Text Prediction Model: Exploratory Data Analysis

Executive Summary

This report presents an exploratory analysis of a large text corpus to be used for building a predictive text application. The dataset consists of blog posts, news articles, and Twitter messages in English. Our analysis reveals key characteristics of the data and outlines our strategy for developing a word prediction algorithm.

Key Findings:

Dataset contains over 4 million lines of text across three sources
Vocabulary analysis shows distinct patterns between formal (news) and informal (Twitter) content
Most common words follow expected natural language patterns
A sampling-based approach will enable efficient model building

1. Introduction

Project Goal

Develop a data-driven text prediction application (similar to smartphone keyboards) that suggests the next word as users type.

Dataset Overview

The Coursera-SwiftKey dataset contains English text from three sources:

Blogs: Personal writing, moderate formality
News: Professional journalism, high formality
Twitter: Social media, informal communication

2. Data Loading and Basic Statistics

# Load required libraries
library(ggplot2)
library(dplyr)
library(tidyr)
library(stringi)
library(knitr)
library(gridExtra)

# Define file paths
blogs_file <- "final/en_US/en_US.blogs.txt"
news_file <- "final/en_US/en_US.news.txt"
twitter_file <- "final/en_US/en_US.twitter.txt"

2.1 File Statistics

# Function to get file statistics
get_file_stats <- function(filepath) {
  # File size
  size_mb <- file.info(filepath)$size / (1024^2)
  
  # Read file for line and word counts
  con <- file(filepath, "r")
  lines <- readLines(con, warn = FALSE)
  close(con)
  
  # Line count
  line_count <- length(lines)
  
  # Word count
  word_count <- sum(stri_count_words(lines))
  
  # Character count
  char_count <- sum(nchar(lines))
  
  # Average words per line
  avg_words <- word_count / line_count
  
  return(data.frame(
    Size_MB = round(size_mb, 2),
    Lines = line_count,
    Words = word_count,
    Characters = char_count,
    Avg_Words_Per_Line = round(avg_words, 2)
  ))
}

# Get statistics for all files (if files exist)
file_stats <- data.frame()

if(file.exists(blogs_file)) {
  blogs_stats <- get_file_stats(blogs_file)
  blogs_stats$Source <- "Blogs"
  file_stats <- rbind(file_stats, blogs_stats)
}

if(file.exists(news_file)) {
  news_stats <- get_file_stats(news_file)
  news_stats$Source <- "News"
  file_stats <- rbind(file_stats, news_stats)
}

if(file.exists(twitter_file)) {
  twitter_stats <- get_file_stats(twitter_file)
  twitter_stats$Source <- "Twitter"
  file_stats <- rbind(file_stats, twitter_stats)
}

# Reorder columns
file_stats <- file_stats[, c("Source", "Size_MB", "Lines", "Words", 
                              "Characters", "Avg_Words_Per_Line")]

# Display table
kable(file_stats, 
      format.args = list(big.mark = ","),
      caption = "Table 1: Summary Statistics of Text Datasets")

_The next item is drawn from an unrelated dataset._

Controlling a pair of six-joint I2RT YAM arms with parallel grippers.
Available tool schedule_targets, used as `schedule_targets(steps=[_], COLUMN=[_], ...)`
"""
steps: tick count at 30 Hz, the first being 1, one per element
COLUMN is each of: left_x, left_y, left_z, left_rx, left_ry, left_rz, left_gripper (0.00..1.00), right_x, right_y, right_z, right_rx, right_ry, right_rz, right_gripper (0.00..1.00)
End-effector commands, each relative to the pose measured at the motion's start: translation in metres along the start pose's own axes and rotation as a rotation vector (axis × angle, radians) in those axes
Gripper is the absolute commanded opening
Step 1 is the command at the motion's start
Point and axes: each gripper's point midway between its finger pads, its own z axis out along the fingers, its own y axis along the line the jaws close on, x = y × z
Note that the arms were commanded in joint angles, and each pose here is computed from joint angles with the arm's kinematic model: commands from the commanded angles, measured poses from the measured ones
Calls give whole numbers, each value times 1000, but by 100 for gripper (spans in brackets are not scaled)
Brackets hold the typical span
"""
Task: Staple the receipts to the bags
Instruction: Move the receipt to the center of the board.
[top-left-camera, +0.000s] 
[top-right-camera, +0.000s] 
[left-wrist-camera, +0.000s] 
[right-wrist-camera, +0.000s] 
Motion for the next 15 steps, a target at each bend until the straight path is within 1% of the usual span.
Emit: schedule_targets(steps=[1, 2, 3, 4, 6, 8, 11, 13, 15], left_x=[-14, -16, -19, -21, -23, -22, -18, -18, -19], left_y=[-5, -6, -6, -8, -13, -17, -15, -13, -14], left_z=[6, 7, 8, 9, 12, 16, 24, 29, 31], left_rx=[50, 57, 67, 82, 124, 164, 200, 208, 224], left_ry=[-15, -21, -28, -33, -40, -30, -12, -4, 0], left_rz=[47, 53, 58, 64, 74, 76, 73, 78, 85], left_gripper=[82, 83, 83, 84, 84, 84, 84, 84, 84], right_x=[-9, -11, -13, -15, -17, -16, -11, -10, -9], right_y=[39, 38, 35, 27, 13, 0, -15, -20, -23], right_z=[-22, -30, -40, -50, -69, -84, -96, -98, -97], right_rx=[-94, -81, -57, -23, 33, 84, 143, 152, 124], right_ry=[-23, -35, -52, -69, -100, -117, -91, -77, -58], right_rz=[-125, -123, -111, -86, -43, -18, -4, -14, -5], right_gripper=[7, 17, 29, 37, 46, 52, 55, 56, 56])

Table 1: Summary Statistics of Text Datasets
Source	Size_MB	Lines	Words	Characters	Avg_Words_Per_Line
Blogs	200.42	899,288	37,546,621	206,824,505	41.75
News	196.28	1,010,242	34,760,761	203,223,159	34.41
Twitter	159.36	2,360,148	30,109,954	162,096,031	12.76

Observations:

The datasets are substantial, totaling over 500 MB of text data
Twitter has the most entries but shortest average length (character limit)
Blogs and news articles are longer-form content

2.2 Visual Comparison

# Reshape data for plotting
file_stats_long <- file_stats %>%
  select(Source, Lines, Words) %>%
  pivot_longer(cols = c(Lines, Words), 
               names_to = "Metric", 
               values_to = "Count")

# Create comparison plot
ggplot(file_stats_long, aes(x = Source, y = Count, fill = Source)) +
  geom_bar(stat = "identity") +
  facet_wrap(~Metric, scales = "free_y") +
  scale_y_continuous(labels = scales::comma) +
  theme_minimal() +
  labs(title = "Figure 1: Comparison of Dataset Sizes",
       subtitle = "Lines vs Words across three text sources",
       y = "Count",
       x = "") +
  theme(legend.position = "none",
        plot.title = element_text(face = "bold"))

3. Sampling Strategy

Given the large size of the datasets, we’ll use a 1% random sample for detailed exploration. This approach:

Reduces computation time significantly
Maintains statistical representativeness
Enables rapid prototyping and iteration

set.seed(12345)  # For reproducibility

# Function to sample lines from file
sample_file <- function(filepath, sample_rate = 0.01) {
  con <- file(filepath, "r")
  lines <- readLines(con, warn = FALSE)
  close(con)
  
  # Random sampling
  sample_size <- floor(length(lines) * sample_rate)
  sampled_lines <- sample(lines, sample_size)
  
  return(sampled_lines)
}

# Create samples
if(file.exists(blogs_file)) {
  blogs_sample <- sample_file(blogs_file)
}

if(file.exists(news_file)) {
  news_sample <- sample_file(news_file)
}

if(file.exists(twitter_file)) {
  twitter_sample <- sample_file(twitter_file)
}

# Combine all samples
all_samples <- c(blogs_sample, news_sample, twitter_sample)

cat("Sample sizes:\n")

## Sample sizes:

cat("  Blogs:", length(blogs_sample), "lines\n")

##   Blogs: 8992 lines

cat("  News:", length(news_sample), "lines\n")

##   News: 10102 lines

cat("  Twitter:", length(twitter_sample), "lines\n")

##   Twitter: 23601 lines

cat("  Total:", length(all_samples), "lines\n")

##   Total: 42695 lines

4. Text Preprocessing and Tokenization

# Function to clean and tokenize text
clean_and_tokenize <- function(text) {
  # Convert to lowercase
  text <- tolower(text)
  
  # Remove URLs
  text <- gsub("http[s]?://(?:[a-zA-Z]|[0-9]|[$-_@.&+]|[!*\\(\\),]|(?:%[0-9a-fA-F][0-9a-fA-F]))+", 
               "", text)
  
  # Remove email addresses
  text <- gsub("\\S+@\\S+", "", text)
  
  # Remove Twitter handles
  text <- gsub("@\\w+", "", text)
  
  # Extract words (including contractions)
  words <- unlist(stri_extract_all_words(text))
  
  return(words)
}

# Tokenize all samples
all_words <- clean_and_tokenize(all_samples)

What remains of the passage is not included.